Besides measuring the radioactive nuclides in the rocks, the researchers also mapped the cave deposits and showed how animal fossils, used to obtain dates, became mixed together during excavations in the 1930s and 1940s. This added to the confusion over the age of Member 4. “This re-assessment of the age of Sterkfontein Member 4 Australopithecus fossils has important implications for the role of South Africa on the hominin evolution stage. Younger hominins, including Paranthropus and our genus Homo, appeared between 2.8 and 2 million years ago. Based on previously suggested dates, the South African Australopithecus were too young to be their ancestors, so it has been considered more likely that Homo and Paranthropus evolved in East Africa,” says Stratford.

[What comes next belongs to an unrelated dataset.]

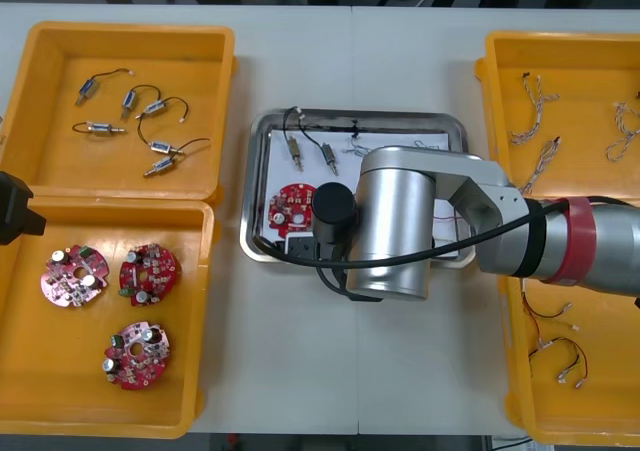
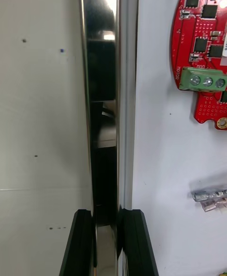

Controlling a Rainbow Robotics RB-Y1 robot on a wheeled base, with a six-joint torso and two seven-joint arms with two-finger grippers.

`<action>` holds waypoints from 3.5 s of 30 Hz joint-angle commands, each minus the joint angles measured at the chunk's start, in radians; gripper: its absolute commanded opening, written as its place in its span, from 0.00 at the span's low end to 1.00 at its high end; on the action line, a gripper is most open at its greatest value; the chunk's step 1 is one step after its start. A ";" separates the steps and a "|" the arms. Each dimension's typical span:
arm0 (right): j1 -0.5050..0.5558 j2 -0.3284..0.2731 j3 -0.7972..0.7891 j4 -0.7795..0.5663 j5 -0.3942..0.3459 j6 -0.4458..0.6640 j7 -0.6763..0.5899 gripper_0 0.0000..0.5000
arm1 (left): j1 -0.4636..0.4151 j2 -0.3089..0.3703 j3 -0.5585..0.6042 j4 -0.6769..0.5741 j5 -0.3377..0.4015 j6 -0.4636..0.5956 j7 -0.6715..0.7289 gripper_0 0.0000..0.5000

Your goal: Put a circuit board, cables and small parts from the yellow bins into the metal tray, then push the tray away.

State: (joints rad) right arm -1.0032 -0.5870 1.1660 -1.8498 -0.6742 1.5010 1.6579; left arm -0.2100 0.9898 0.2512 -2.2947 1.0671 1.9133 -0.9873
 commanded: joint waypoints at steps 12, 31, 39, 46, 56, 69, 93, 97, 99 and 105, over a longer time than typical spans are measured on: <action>-0.081 -0.004 -0.043 0.106 0.062 -0.102 0.091 0.00 | 0.015 -0.013 0.033 -0.028 -0.009 0.007 -0.034 1.00; -0.104 -0.010 -0.074 0.155 0.130 -0.174 0.148 0.00 | 0.015 -0.013 0.033 -0.028 -0.009 0.007 -0.034 1.00; -0.107 -0.028 -0.074 0.175 0.153 -0.228 0.160 0.00 | 0.015 -0.013 0.033 -0.028 -0.009 0.007 -0.034 1.00; -0.134 -0.030 -0.074 0.228 0.153 -0.261 0.175 0.00 | 0.015 -0.013 0.033 -0.028 -0.009 0.007 -0.034 1.00; -0.173 -0.016 -0.074 0.308 0.146 -0.297 0.192 0.00 | 0.015 -0.013 0.033 -0.028 -0.009 0.007 -0.034 1.00; -0.203 0.001 -0.074 0.370 0.131 -0.364 0.207 0.00 | 0.015 -0.013 0.033 -0.028 -0.009 0.007 -0.034 1.00; -0.229 0.027 -0.074 0.445 0.136 -0.439 0.227 0.00 | 0.015 -0.013 0.033 -0.028 -0.009 0.007 -0.034 1.00; -0.229 0.029 -0.074 0.445 0.136 -0.439 0.227 0.09 | 0.015 -0.013 0.033 -0.028 -0.009 0.007 -0.034 1.00; -0.229 0.027 -0.074 0.445 0.134 -0.439 0.226 0.55 | 0.015 -0.013 0.033 -0.028 -0.009 0.007 -0.034 1.00; -0.229 0.027 -0.075 0.445 0.134 -0.439 0.221 1.00 | 0.015 -0.013 0.033 -0.028 -0.009 0.007 -0.034 1.00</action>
State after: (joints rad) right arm -1.1729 -0.5744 1.1251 -1.4003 -0.5365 1.0728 1.8434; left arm -0.2100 0.9897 0.2513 -2.2953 1.0671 1.9133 -0.9873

These younger South African australopithecines were once thought to have continued to evolve on their own, eventually dying out and playing no part in the Homo and subsequent human evolution. “This important new dating work pushes the age of some of the most interesting fossils in human evolution research, and one of South Africa’s most iconic fossils, Mrs Ples, back a million years to a time when, in east Africa, we find other iconic early hominins like Lucy,” says Stratford.
This now places the Cradle of Humankind fossils on the Human family tree and plays its part in our early evolution.
“The redating of the australopithecine bearing infills at the Sterkfontein Caves will undoubtedly re-ignite the debate over the diverse characteristics of Australopithecus at Sterkfontein and whether there could have been South African ancestors to later hominins,” says Granger.